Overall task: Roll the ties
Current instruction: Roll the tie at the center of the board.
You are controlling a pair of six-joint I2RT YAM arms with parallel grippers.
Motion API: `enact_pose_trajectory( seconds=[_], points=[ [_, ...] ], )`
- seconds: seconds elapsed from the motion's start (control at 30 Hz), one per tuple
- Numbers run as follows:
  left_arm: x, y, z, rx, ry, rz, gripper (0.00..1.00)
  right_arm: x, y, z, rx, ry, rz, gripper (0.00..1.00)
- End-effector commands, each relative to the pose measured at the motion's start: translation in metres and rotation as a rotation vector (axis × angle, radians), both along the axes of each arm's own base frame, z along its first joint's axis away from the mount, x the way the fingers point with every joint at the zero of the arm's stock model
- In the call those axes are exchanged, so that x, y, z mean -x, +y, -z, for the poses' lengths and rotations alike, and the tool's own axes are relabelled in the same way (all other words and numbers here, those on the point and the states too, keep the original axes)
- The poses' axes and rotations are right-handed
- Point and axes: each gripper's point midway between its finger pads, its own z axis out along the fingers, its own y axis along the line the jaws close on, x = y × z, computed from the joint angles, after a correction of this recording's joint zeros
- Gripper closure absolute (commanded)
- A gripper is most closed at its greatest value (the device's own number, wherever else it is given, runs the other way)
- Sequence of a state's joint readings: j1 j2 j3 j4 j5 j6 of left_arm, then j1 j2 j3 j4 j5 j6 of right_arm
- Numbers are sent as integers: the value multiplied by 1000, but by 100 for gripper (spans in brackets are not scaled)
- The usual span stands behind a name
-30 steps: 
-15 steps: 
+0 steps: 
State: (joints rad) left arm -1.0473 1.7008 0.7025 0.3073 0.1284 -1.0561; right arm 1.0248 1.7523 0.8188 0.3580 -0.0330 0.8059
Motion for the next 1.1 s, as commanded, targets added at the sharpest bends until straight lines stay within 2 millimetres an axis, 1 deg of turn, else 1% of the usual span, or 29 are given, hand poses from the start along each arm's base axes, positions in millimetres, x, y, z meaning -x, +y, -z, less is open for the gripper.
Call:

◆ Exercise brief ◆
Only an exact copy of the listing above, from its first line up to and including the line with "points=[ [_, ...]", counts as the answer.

◆ Reply to the task ◆
Overall task: Roll the ties
Current instruction: Roll the tie at the center of the board.
You are controlling a pair of six-joint I2RT YAM arms with parallel grippers.
Motion API: `enact_pose_trajectory( seconds=[_], points=[ [_, ...] ], )`

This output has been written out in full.